→ Problem details
Review the material line by line. Identify and copy every line that contains the string "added".
※
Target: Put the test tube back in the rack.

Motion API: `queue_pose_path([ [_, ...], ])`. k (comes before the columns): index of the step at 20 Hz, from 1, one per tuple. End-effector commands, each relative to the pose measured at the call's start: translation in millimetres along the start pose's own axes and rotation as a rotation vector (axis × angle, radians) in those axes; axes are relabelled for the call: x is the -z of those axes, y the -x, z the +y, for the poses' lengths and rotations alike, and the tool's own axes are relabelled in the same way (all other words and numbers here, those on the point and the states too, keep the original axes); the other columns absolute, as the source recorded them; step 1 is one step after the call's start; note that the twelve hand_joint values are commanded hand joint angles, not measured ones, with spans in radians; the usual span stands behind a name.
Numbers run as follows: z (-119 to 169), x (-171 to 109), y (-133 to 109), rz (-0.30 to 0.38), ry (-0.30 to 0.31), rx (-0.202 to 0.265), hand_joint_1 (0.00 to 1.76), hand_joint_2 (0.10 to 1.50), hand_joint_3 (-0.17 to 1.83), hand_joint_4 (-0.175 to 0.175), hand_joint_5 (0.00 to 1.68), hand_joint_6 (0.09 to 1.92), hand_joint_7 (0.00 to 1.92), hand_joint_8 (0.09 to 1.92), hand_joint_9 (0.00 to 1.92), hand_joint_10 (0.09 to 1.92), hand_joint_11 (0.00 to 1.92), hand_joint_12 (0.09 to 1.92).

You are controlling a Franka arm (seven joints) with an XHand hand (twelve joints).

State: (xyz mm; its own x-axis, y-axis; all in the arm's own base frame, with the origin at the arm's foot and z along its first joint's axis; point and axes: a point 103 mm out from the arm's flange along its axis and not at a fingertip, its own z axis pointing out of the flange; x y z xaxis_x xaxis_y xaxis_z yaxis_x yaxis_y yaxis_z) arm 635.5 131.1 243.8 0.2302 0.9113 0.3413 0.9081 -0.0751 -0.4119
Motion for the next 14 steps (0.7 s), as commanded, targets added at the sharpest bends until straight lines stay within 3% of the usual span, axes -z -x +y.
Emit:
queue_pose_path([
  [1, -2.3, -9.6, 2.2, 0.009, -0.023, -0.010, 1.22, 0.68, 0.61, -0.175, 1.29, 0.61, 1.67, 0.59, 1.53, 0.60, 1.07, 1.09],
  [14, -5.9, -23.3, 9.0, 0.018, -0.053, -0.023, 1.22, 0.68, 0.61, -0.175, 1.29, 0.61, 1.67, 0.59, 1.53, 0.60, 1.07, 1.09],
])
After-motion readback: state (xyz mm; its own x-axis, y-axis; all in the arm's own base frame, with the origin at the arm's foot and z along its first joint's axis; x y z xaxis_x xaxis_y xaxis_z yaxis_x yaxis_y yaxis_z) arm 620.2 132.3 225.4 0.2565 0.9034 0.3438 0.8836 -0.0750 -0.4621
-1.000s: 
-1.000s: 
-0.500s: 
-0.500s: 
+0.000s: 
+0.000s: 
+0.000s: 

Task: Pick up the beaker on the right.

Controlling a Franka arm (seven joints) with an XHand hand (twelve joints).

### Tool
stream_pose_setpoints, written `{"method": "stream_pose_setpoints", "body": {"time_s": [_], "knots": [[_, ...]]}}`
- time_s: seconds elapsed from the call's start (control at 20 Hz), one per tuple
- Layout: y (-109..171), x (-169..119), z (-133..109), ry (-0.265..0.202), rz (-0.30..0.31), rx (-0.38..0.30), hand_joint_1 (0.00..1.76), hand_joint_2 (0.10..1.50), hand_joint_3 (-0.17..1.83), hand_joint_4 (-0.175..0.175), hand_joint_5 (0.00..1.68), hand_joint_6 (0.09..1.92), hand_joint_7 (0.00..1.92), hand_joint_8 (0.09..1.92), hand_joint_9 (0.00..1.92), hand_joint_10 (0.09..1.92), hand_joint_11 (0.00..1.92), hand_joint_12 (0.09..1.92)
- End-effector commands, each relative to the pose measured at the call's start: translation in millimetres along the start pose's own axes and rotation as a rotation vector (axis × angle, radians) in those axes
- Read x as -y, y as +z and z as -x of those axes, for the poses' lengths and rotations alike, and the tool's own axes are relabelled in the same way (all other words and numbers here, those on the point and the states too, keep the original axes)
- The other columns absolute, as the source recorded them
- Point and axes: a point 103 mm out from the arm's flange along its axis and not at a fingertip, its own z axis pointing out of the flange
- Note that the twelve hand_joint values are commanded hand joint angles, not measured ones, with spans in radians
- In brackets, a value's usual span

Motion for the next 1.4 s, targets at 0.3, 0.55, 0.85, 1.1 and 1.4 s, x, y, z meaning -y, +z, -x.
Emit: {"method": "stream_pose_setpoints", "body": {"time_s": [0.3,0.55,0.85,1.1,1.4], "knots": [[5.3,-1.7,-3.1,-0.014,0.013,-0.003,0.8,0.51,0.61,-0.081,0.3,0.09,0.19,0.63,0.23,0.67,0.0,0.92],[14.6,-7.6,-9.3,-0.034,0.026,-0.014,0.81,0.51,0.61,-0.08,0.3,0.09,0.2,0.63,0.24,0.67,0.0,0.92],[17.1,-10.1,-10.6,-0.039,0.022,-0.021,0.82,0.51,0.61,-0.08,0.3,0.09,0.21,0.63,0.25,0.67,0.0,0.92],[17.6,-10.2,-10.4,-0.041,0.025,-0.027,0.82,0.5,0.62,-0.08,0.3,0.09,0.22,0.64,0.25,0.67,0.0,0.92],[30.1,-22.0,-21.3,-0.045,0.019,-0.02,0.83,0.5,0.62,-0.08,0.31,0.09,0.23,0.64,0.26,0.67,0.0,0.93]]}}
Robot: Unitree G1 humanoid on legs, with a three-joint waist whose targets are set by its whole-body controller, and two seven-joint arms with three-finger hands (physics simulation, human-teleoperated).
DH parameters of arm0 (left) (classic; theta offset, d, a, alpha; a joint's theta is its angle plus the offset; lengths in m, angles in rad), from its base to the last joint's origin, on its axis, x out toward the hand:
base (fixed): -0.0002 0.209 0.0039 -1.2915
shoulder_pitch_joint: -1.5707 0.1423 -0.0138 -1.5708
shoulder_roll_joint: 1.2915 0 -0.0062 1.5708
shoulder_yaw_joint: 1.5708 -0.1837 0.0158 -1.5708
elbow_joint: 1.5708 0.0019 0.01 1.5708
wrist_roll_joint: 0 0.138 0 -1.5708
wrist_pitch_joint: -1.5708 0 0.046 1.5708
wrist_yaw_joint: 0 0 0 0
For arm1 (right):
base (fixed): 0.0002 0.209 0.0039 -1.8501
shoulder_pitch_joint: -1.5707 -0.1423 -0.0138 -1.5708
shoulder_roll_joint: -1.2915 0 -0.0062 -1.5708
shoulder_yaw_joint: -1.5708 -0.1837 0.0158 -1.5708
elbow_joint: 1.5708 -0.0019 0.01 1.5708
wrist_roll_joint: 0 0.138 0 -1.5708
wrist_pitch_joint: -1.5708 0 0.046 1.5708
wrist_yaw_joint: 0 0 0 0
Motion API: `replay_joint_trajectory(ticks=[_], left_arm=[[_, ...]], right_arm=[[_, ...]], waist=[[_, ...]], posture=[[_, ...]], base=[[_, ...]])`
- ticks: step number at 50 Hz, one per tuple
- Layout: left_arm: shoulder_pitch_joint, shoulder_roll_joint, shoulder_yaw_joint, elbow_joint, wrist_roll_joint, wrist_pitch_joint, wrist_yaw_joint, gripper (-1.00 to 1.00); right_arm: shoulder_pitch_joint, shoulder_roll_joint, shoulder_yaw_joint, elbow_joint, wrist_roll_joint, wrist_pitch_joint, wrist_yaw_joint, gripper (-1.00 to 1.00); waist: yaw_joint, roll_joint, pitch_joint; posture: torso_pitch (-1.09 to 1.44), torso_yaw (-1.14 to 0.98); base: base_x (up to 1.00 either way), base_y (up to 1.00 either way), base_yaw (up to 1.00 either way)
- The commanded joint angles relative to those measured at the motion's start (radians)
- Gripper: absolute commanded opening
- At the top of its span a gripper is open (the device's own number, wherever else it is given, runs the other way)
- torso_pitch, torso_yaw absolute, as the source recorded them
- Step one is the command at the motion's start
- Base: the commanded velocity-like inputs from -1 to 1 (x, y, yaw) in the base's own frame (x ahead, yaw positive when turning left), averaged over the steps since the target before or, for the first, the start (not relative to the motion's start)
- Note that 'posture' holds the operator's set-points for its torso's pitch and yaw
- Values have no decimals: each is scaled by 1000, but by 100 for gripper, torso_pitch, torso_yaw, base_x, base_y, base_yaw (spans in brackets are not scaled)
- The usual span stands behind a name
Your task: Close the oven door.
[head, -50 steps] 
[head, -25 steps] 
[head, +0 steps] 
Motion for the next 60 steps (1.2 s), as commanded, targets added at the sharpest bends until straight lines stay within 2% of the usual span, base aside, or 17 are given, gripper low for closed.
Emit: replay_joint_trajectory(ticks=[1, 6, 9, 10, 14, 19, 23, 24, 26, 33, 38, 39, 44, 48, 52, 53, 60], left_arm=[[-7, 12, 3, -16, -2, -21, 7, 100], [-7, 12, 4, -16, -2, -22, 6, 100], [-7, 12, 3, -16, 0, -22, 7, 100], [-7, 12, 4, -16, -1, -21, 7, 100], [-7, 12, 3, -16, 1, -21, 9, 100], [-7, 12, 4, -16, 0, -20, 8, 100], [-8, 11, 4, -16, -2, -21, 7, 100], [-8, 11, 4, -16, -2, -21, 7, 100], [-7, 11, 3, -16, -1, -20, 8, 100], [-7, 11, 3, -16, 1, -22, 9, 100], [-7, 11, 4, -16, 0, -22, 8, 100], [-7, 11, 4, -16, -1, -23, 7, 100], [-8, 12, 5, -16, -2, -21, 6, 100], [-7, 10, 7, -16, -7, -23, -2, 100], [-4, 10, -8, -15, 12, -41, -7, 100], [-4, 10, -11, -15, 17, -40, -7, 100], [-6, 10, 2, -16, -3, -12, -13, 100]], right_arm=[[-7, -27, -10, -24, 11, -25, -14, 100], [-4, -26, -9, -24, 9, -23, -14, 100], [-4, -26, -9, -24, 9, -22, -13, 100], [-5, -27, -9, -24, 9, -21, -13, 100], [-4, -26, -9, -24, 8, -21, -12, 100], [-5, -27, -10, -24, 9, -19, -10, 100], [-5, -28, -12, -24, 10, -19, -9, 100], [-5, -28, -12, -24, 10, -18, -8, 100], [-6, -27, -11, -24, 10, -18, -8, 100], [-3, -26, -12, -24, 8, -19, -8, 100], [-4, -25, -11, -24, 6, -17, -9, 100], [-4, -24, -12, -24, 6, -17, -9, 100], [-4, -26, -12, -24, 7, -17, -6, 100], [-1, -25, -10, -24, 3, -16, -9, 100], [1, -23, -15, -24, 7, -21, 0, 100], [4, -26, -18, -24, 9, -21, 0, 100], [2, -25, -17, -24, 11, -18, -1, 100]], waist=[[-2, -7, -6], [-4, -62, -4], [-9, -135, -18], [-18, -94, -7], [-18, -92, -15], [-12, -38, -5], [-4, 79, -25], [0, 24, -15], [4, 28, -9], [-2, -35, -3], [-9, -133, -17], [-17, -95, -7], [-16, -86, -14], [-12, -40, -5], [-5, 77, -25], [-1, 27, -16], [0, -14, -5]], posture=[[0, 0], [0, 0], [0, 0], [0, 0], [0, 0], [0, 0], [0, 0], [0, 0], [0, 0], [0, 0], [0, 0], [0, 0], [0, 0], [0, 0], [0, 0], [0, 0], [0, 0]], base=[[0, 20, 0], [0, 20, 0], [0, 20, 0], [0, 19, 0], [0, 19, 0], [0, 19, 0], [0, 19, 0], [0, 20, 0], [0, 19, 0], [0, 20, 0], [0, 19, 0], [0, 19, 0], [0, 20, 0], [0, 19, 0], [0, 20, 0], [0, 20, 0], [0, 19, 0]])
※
→ Exercise solution
Motion for the next 14 steps (0.7 s), as commanded, targets added at the sharpest bends until straight lines stay within 3% of the usual span, axes -z -x +y.
Motion for the next 60 steps (1.2 s), as commanded, targets added at the sharpest bends until straight lines stay within 2% of the usual span, base aside, or 17 are given, gripper low for closed.

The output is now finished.